Apple plans more features for parents to control kids' phone use

Apple is responding to concerns about how its products are used by kids

According to an open letter released Saturday (Jan. 6) by Apple investors JANA Partners LLC and the California State Teachers' Retirement System, the time has come for tech giants like Apple to take a direct and research-backed role in safeguarding the health of their youngest customers.

"There is a developing consensus around the world including Silicon Valley that the potential long-term consequences of new technologies need to be factored in at the outset, and no company can outsource that responsibility to an app designer, or more accurately to hundreds of app designers".

Give parents more ways to restrict children's access to their smartphones.

In response to concerned shareholders, Apple said they are "committed" to protecting their customers, especially kids, and have "new features and enhancements planned for the future, to add functionality and make [parental control] tools even more robust".

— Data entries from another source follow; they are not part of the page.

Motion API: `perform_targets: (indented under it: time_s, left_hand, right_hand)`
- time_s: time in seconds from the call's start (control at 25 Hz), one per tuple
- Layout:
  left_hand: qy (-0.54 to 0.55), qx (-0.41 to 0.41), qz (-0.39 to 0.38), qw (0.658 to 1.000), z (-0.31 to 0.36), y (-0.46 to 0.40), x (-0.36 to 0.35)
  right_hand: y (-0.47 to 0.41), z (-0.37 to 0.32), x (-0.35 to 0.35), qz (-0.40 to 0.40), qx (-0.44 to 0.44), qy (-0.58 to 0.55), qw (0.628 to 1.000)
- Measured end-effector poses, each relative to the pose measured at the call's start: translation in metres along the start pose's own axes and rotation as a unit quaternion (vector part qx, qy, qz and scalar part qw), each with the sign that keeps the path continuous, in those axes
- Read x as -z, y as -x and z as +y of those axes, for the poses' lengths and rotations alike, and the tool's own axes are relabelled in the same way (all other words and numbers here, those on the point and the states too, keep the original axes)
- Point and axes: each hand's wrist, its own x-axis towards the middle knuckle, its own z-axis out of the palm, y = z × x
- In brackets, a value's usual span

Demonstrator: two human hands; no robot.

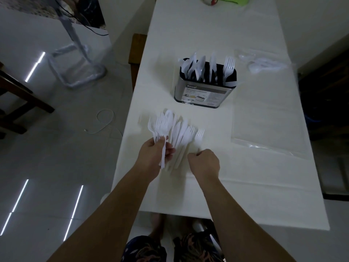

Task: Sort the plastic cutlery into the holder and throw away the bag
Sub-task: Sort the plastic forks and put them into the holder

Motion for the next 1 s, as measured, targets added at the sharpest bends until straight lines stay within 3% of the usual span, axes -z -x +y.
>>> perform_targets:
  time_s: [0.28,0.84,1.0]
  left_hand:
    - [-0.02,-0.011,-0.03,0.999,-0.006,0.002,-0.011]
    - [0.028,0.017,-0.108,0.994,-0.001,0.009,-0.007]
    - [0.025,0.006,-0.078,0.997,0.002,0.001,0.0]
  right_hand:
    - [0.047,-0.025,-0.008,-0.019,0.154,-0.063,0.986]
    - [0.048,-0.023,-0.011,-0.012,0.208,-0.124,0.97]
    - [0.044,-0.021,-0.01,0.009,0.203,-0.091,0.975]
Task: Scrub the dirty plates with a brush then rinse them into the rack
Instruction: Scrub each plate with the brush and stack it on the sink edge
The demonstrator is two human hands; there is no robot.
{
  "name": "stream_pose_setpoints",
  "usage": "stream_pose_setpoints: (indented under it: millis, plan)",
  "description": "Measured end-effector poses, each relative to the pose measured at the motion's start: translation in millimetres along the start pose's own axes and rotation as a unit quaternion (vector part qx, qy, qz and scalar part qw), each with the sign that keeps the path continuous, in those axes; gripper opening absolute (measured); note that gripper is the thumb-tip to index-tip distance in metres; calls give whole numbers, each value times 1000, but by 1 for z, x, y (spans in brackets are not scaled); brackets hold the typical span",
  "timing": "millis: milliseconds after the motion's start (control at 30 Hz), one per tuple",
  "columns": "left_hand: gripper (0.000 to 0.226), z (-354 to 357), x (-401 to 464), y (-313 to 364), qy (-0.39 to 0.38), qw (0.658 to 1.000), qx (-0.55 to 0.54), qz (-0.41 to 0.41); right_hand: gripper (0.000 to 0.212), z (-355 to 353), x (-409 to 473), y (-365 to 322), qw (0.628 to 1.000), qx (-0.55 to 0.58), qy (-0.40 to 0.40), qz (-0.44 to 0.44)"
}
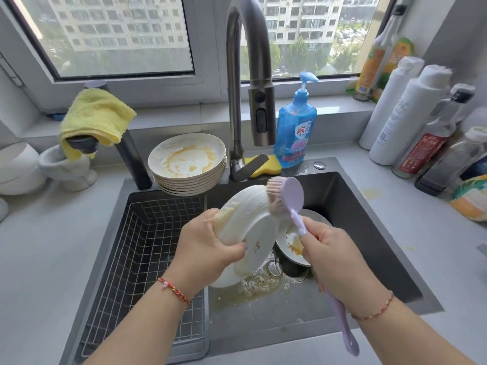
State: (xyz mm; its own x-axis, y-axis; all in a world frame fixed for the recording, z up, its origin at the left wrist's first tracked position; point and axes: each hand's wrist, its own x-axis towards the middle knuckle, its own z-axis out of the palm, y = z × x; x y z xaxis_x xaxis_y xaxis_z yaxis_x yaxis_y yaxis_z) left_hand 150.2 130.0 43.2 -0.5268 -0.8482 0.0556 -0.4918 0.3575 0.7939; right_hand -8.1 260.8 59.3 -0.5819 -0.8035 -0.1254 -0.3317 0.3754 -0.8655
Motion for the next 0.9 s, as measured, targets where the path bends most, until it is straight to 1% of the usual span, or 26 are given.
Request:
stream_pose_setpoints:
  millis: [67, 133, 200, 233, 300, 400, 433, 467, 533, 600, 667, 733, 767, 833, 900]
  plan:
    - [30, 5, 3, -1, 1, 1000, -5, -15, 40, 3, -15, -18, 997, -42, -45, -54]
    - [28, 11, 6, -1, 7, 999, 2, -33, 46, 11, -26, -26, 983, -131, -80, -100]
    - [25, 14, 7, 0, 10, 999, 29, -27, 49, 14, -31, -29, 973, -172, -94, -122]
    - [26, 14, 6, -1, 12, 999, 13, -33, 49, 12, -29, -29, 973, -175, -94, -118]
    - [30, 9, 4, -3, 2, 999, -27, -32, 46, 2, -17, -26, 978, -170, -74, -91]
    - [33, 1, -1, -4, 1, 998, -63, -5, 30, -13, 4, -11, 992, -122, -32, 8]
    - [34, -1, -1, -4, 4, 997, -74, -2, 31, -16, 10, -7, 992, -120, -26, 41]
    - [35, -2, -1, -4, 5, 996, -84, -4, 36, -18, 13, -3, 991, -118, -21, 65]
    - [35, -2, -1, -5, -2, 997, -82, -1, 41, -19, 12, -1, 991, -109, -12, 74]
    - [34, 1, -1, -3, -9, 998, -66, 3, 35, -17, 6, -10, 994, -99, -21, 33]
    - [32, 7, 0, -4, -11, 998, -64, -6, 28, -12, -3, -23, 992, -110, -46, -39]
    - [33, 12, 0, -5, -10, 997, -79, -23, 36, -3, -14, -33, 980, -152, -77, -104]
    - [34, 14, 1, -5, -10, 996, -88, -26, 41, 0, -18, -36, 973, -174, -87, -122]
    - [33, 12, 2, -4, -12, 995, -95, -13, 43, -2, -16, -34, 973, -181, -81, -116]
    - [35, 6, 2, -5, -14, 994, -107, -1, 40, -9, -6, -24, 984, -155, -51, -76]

"Apple has always looked out for kids, and we work hard to create powerful products that inspire, entertain and educate children, while also helping parents protect them online", the company said on Tuesday.

Apple did not address the letter specifically, though in a statement it did say that as a company it puts deep thought into how its products are used and what impact they have, both on the people using them and those around them. In addition, 75% said students' ability to focus on educational tasks has decreased.

The letter cites several key studies that link inappropriate or prolonged smartphone use to multiple adverse effects on children and teens. Smartphone addition is surging on Google trends, and research is showing when we're on more social media platforms, we experience more stress.

New technology has been likened to a dopamine hit.

Half of teenagers in the USA feel like they are addicted to their mobile phones and report feeling pressure to immediately respond to phone messages, according to a 2016 survey of children and their parents by Common Sense Media. Plenty of people are already talking about this on, where else, social media.

"What would be very helpful is a (feature) where we're not setting really strict limits as parents, we're not directly supervising them but they don't have total freedom either". At least among "passive" users, Facebook recently admitted it might not be the healthiest pastime. "God only knows what it's doing to our children's brains".

But other investors pointed out that the habit-forming nature of gadgets and social media were precisely why the share prices of the so-called "FANG" group of shares - Facebook, Apple, Netflix and Google - surged in value in 2017. It frequently pairs with Jana Partners on activist investing projects. However, Jana Partners and CalSTRS argued earlier this week that considering users' well-being is ultimately the best thing for Apple's bottom-line.